Lemonade moves beyond the cheating as The Thing, centering its female protagonist in a way not commonly explored in 'wronged woman' narratives.

But a few scenes later, Beyoncé takes us somewhere new. She boards a bus filled with other Black women adorned with delicately applied white body paint, done in the Yoruba tradition. They all leave the city and retreat to to a tranquil stretch of countryside, occupied solely by women healing from a similar heartbreak, or the loss of a loved one through state violence, or the pain of simple existence as a Black woman in America. Beyoncé spends the second half of the film there, examining her wounds in the often unexplored space between stumble and triumph. It’s at this point in Lemonade, as in real life, that the real work is done. Love going awry is often a process of losing oneself, little by little, to accommodate someone who will never care. I remember after one breakup not knowing what kind of music I liked or how I preferred to wear my hair. In an effort to become more palatable, I had exorcised myself of all proclivity and dropped no breadcrumbs to help me figure a way back. I was left with the work of remaking myself. It was slow, difficult work, learning to trust myself again, but every bit worth it. The theme of redefining oneself is present in Lemonade as well. In the “Reformation” scene, Beyoncé leads a group baptism, clearly symbolising a complete renewal. She has just made amends with her father and, for this moment, she’s free of the past and prepared to build the future to her liking. Beyoncé eventually reconciles with Jay-Z, but it quickly becomes clear that resolution was never her focus. She soon returns to the women who helped her save herself, to free them in return. In a chapter entitled “Hope,” we see her feeding her fictive sisters, with both food and her gift of song, urging them to “keep running, ‘cause a winner don’t quit on himself.” It is in this instance that Beyoncé has achieved ultimate salvation: She has repaired herself and is filled with a fierce love that cannot be contained. She is, however, moving forward.

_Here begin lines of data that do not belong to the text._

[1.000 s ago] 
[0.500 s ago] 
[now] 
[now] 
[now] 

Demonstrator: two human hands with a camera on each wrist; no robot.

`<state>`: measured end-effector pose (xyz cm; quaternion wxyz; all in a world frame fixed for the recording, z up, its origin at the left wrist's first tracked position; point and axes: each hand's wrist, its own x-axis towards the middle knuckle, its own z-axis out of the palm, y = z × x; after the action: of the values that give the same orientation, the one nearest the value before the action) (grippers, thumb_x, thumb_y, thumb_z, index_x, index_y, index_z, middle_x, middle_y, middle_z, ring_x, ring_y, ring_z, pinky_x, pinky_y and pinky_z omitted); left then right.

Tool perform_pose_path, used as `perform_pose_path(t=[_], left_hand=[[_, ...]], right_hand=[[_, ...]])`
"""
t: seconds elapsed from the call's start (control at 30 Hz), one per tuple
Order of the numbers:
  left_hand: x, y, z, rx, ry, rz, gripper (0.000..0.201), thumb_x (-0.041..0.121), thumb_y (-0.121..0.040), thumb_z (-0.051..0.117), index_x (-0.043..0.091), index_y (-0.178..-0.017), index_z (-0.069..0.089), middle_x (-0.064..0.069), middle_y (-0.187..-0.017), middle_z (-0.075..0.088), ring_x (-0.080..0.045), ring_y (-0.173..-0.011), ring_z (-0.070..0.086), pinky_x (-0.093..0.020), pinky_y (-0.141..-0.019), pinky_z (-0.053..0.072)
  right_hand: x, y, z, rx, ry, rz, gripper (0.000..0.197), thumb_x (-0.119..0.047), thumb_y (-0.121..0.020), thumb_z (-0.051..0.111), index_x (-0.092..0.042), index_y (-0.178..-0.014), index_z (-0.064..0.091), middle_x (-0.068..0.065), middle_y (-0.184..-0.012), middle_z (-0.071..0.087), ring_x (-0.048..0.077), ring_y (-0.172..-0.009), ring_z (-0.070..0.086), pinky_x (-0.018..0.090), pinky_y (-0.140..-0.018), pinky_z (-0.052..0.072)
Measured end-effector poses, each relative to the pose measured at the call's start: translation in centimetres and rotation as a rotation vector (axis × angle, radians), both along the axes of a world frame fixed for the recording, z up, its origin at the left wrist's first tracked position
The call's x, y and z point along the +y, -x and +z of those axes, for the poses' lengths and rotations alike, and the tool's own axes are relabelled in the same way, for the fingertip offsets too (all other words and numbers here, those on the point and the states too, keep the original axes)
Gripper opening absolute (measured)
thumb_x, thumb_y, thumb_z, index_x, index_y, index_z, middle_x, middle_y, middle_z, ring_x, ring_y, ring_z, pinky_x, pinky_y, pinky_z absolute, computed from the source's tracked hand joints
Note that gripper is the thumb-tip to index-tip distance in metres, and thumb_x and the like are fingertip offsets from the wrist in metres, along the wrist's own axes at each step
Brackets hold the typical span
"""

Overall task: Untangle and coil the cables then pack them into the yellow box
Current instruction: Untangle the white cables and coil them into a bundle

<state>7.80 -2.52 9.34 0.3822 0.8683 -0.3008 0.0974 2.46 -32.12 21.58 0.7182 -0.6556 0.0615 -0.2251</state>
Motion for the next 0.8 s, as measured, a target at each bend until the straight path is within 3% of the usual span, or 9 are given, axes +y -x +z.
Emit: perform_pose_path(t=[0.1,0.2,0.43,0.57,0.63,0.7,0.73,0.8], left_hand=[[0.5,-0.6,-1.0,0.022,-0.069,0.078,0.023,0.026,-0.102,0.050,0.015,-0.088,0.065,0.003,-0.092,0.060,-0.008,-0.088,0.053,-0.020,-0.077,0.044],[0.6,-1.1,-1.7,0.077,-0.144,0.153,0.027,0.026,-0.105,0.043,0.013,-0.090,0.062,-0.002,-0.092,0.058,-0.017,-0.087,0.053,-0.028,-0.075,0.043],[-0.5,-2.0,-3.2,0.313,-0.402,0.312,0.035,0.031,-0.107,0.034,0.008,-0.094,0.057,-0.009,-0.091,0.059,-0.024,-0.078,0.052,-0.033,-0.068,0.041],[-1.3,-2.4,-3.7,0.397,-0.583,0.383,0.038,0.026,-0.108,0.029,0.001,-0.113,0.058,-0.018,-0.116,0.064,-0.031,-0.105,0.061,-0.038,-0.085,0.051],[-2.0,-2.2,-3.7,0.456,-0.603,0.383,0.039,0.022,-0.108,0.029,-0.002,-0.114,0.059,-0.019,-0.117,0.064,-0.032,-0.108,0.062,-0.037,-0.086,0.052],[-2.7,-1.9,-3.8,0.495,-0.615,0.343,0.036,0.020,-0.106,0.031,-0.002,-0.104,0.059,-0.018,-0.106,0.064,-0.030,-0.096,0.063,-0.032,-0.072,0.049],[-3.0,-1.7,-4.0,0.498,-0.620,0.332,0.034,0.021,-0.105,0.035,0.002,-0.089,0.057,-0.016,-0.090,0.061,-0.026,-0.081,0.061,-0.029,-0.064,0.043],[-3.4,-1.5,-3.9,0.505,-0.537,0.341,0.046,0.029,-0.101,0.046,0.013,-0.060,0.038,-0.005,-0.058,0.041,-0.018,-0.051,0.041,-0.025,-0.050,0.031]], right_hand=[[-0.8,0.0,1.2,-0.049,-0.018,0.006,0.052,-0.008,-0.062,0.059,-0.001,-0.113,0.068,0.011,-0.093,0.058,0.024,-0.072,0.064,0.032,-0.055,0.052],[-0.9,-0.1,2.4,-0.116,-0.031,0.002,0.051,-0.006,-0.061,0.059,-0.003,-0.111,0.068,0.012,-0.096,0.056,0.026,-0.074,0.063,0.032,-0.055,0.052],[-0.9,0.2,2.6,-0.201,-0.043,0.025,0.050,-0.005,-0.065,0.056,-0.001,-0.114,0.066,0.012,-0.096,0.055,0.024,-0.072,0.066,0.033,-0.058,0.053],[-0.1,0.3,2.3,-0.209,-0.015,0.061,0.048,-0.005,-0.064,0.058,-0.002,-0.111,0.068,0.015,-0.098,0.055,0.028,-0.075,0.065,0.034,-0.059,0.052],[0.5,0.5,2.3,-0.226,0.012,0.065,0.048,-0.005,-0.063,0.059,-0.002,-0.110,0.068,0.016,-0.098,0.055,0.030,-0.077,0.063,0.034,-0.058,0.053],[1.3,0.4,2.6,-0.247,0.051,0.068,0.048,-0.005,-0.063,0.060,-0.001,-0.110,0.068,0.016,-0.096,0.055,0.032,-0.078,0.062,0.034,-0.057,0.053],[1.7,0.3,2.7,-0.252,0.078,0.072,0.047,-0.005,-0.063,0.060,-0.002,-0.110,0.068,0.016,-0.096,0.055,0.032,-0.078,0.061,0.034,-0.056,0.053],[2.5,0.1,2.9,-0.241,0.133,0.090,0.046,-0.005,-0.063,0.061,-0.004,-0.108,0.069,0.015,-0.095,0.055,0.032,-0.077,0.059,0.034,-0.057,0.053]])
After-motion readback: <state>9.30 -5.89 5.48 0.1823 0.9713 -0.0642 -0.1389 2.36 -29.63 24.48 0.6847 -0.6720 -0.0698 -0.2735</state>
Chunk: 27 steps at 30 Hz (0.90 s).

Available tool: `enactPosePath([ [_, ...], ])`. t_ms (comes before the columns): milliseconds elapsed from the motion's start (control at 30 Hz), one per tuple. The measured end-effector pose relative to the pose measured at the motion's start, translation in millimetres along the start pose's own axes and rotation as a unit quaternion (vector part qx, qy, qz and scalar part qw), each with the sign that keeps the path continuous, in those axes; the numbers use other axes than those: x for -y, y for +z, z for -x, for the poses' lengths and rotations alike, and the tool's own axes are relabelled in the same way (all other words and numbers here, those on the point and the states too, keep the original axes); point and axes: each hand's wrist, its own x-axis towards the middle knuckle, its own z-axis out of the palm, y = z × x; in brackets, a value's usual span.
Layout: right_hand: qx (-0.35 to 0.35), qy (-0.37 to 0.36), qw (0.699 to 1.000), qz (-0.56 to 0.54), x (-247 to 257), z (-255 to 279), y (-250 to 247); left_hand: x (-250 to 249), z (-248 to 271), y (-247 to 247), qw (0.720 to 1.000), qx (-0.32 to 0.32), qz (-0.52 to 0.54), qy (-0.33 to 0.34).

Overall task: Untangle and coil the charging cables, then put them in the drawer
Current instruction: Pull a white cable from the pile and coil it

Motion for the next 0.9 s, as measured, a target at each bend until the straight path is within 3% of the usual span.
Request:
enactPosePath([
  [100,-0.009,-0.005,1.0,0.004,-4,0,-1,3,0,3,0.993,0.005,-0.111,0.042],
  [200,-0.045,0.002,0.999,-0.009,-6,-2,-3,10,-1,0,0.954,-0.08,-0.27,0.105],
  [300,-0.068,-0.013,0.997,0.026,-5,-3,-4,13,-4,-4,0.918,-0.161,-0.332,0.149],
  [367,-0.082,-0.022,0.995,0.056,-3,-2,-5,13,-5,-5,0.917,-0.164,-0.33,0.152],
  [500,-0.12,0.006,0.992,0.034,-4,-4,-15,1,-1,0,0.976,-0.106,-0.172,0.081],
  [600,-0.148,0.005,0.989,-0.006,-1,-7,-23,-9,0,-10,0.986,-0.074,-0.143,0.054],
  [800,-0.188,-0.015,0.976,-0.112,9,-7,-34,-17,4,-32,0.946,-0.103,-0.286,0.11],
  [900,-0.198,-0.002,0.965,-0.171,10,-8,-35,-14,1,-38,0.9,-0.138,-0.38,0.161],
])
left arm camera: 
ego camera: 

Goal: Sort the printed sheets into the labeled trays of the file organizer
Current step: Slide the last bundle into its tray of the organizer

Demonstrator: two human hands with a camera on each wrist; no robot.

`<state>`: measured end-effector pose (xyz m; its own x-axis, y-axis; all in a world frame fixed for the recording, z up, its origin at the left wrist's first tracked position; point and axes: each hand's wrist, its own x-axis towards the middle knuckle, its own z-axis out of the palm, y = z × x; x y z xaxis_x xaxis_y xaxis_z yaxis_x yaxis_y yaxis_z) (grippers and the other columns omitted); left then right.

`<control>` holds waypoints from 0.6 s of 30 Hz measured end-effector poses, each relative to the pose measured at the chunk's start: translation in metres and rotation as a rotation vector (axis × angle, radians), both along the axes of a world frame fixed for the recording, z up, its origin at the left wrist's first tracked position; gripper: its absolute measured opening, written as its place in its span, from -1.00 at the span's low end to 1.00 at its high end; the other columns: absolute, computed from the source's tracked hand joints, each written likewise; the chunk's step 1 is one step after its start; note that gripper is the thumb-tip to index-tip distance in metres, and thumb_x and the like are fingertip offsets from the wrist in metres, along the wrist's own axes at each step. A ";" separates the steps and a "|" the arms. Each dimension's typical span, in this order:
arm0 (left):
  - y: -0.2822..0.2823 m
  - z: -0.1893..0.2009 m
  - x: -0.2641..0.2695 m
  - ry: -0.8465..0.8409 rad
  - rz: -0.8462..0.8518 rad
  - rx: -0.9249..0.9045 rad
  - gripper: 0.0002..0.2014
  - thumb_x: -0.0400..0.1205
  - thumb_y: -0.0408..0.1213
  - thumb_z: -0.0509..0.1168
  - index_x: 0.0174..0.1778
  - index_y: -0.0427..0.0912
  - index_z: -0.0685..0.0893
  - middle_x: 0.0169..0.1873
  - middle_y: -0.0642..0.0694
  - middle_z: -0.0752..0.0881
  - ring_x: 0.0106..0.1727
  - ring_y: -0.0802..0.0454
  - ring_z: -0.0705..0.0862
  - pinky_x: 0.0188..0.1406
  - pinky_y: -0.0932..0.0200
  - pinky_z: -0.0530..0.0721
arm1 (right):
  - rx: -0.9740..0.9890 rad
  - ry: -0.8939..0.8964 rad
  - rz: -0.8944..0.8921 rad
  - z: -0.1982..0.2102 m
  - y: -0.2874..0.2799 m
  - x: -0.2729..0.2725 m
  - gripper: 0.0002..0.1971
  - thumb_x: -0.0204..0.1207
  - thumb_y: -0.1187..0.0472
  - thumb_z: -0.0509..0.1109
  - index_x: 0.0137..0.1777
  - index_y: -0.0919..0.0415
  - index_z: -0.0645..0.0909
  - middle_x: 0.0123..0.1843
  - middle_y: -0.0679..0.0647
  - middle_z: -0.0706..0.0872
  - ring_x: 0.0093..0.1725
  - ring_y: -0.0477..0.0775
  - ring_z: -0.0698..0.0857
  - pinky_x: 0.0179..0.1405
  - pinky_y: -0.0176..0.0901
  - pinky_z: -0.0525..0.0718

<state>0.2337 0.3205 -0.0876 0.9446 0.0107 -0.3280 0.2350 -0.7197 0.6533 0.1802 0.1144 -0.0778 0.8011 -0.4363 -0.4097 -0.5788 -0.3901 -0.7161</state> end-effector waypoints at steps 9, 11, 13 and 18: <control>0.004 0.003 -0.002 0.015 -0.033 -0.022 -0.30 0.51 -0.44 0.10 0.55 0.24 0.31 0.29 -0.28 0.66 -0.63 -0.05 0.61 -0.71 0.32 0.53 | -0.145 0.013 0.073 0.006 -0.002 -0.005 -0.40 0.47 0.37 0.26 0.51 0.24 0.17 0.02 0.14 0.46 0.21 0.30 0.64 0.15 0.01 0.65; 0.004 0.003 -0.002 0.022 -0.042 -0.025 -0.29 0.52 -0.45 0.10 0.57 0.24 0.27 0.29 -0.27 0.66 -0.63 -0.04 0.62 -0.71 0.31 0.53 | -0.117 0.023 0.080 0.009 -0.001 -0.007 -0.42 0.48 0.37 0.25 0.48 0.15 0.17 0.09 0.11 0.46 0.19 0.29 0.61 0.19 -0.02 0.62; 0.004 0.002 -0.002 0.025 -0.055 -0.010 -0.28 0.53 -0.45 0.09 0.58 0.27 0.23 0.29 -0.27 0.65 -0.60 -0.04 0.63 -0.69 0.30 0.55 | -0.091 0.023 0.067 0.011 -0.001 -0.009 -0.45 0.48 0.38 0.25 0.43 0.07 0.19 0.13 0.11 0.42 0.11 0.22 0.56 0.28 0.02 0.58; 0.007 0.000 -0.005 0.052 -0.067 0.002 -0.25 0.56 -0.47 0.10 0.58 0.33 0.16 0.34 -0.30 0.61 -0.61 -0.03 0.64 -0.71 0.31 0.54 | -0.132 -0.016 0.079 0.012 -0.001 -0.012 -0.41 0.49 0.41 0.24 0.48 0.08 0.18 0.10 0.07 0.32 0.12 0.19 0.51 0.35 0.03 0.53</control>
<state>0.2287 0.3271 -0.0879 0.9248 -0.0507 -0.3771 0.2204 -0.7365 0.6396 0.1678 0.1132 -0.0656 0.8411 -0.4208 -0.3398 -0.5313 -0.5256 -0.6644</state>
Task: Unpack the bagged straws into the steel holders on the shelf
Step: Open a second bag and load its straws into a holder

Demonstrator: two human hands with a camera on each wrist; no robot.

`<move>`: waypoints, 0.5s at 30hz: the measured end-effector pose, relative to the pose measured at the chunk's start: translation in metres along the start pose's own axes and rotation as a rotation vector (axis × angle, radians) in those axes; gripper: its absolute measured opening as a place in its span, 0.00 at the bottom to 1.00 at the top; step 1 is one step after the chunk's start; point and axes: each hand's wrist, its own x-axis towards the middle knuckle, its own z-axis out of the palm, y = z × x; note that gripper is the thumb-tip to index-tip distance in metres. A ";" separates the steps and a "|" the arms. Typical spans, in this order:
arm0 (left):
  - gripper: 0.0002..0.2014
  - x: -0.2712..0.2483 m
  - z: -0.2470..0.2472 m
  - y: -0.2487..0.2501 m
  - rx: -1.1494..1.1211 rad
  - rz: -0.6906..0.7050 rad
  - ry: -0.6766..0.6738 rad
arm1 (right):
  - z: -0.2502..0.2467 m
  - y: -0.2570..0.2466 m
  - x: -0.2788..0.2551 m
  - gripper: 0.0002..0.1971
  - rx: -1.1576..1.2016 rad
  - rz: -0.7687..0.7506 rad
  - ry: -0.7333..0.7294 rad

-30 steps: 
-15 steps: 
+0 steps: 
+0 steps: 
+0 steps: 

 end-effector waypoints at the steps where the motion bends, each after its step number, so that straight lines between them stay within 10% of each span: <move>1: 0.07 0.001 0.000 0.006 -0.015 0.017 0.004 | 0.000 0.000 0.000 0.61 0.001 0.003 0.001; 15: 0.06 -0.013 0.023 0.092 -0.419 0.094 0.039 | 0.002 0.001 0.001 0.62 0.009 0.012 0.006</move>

I’m not sure I could ever make the choice to stay in the face of it, but can I see how one would.

By centring Lemonade’s narrative around her own healing and blazing transformation, Beyoncé asserts that romantic love is wonderful and, at times, worth salvaging after disrepair, but it is not your everything — you are. Your community is. Your work is. With Lemonade, Beyoncé presented a spectacular and affirming pop-cultural blueprint for dealing with the hurt. Burn the shit down in glorious anger, sure, but make sure you then look inward, heal yourself as best you can, and keep on running. Not because it’s moral, not because it’ll fix your relationship, or even bring you new love, but because you deserve the peace. Infidelity is complicated and painful and frighteningly common. And I’m not sure I could ever make the choice to stay in the face of it, but can I see how one would. As advice columnist Zahira Kelly put it, “It’s not pretty. But it’s real.” Still, Lemonade moves beyond the cheating as The Thing, centring its female protagonist in a way not commonly explored in “wronged woman” narratives. Beyoncé rejects the never-ending shame of being cheated on and instead shows us something more complex and much closer to real life: a grown-up woman owning her walk, for better or worse. Sure, it’s high pop art, but something about its imperfect resolution assuages my fears and makes me want to love more freely. After all is said and done, I’ll always, always have myself.